The chef’s stuffed pepper


Braided zucchini stuffed with white fish and fresh mint




Seared scallops with watermelon gazpacho



Time for dinner, so I, along with about forty guests, headed to our seats.  There we were greeted by music, a glass of Monte di Grazia Bianco IGT white wine and the first appetizer of the evening.

Lobster cappuccino with potato cream and black ink squid powder, Chef Scotti’s classic signature dish.



The next plate that arrived was accompanied by a mesmerizing aroma of fresh dill.  Scotti prepared scampi, burrata and basil with pork cheek together with a celery sauce, lemon tarallo and toasted almonds.




The next dish that left the kitchen was a familiar one.  One that I had tried for the first time while sitting at Di Costanzo’s chef’s table at Dani Maison in Ischia a little over a year ago.  His risotto with lemon, zucchini and shrimp




To be savored slowly.


Between dishes, I had the pleasure to discuss the wines served so far with sommelier Arturo Terminello and Event manager Baldo Durazzo.  Terminello chose to stay on the Amalfi Coast with the wine list for the night.  Wines such as Vigna Grottapiana by Ettore Sammarco and Tramonti rose’ by Tenuta San Francesco.





It was at this point that the chefs entered silently and set up shop table side to prepare the next course – Le Fumarole.  

Chef Di Costanzo and Chef Scotti

This dish is Di Costanzo’s homage to his island, his Ischia, where there are geysers on the island – fumarole- that some islanders use the heat to cook with.  
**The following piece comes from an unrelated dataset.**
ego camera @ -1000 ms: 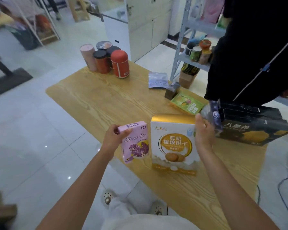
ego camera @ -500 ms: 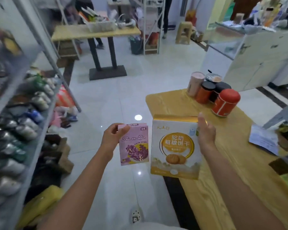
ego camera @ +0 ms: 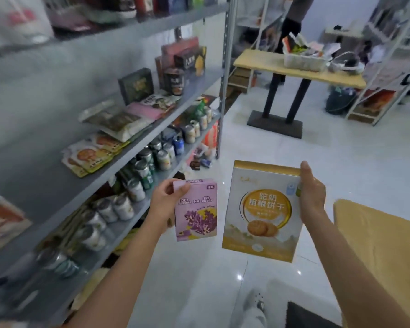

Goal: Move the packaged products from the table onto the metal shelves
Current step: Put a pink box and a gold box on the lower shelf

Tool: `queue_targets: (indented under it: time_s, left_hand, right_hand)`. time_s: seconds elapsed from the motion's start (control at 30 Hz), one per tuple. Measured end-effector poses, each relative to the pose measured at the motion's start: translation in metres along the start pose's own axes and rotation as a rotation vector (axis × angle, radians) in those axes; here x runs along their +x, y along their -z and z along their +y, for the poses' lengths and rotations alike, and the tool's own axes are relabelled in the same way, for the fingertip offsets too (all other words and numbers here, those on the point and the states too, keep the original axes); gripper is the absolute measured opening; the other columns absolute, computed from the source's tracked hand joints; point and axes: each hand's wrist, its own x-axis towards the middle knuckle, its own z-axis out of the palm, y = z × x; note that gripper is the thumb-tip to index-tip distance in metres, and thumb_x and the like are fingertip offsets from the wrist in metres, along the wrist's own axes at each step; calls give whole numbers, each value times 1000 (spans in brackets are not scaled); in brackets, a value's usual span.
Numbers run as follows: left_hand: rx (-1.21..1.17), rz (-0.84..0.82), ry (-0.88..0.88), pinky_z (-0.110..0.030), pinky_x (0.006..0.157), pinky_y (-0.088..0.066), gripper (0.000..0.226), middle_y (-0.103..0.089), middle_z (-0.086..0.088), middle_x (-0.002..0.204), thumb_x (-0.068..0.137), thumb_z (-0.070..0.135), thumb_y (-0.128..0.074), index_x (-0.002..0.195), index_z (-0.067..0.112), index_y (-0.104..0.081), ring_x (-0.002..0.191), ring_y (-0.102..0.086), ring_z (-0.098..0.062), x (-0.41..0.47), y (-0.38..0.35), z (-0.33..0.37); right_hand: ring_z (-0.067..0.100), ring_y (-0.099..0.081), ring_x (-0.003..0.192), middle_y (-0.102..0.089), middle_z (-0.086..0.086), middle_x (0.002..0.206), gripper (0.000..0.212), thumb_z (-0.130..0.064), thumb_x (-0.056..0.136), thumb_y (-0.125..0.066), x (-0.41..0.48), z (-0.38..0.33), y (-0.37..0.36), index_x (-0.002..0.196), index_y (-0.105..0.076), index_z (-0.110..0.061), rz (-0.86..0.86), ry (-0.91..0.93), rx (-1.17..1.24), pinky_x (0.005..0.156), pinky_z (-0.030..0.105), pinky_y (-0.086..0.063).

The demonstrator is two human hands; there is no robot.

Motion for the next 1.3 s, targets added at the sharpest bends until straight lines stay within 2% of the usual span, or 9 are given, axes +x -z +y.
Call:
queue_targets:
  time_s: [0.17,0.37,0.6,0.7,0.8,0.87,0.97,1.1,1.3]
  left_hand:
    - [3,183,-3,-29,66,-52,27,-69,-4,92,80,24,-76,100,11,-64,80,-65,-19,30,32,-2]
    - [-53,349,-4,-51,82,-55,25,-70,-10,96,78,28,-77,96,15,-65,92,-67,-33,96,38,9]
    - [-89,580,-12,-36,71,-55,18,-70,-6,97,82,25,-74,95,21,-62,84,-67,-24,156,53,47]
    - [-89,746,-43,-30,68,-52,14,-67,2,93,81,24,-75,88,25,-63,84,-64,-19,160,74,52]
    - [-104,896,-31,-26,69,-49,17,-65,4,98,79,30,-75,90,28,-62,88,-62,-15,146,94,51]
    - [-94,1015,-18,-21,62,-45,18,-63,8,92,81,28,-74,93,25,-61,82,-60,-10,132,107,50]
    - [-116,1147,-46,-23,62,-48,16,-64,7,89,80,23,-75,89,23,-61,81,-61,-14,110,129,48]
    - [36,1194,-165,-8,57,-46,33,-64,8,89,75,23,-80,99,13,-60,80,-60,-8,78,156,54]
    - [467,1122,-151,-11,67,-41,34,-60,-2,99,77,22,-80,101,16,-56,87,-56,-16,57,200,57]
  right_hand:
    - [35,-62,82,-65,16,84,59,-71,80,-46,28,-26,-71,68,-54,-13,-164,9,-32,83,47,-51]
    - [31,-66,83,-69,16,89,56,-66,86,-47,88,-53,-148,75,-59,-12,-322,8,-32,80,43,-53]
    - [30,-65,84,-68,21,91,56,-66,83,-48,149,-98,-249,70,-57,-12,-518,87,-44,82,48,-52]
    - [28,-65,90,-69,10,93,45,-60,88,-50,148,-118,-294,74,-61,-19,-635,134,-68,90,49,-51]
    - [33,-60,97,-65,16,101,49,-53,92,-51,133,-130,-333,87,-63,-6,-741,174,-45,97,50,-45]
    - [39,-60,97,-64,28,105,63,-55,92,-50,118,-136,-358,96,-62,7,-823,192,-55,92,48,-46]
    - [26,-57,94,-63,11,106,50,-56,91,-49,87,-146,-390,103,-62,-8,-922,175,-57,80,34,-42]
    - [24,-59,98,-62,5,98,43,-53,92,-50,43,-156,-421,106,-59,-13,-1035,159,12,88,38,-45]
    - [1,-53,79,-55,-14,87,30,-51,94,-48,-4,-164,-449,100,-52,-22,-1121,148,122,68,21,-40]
The chef steamed cooked cod over hot rocks and herbs.  He then delicately placed the fish on the serving dish inside a colorful crown of crunchy seasonal vegetables such as zucchini, peppers and tomato confit, and topped it with a double sauce starring corn on the cob and cauliflower.





From delicate to hearty- the next dish served was Laticauda lamb topped with a foie gras sauce.  




Chef Scotti had explained this dish to me earlier in the evening.  He noticed that I was admiring the mini apples at the pass during one of my many visits to the kitchen.  The chef actually had diced up Campania’s tasty Annurca apples and cooked them in red wine, sugar and cinnamon.   Some of the cubes are then shaped into tiny spheres, wrapped in plastic and frozen. The rest of the cooked apple cubes are placed into a red wine reduction along with a gelling agent.  


The frozen apple spheres are then added to the gelled mixture giving it a shiny glassy look. The apples,  lamb, and a Modica chocolate sauce and a glass of Borgo di Gete by Reale.


It was impossible to resist the urge to clean my plate with bread!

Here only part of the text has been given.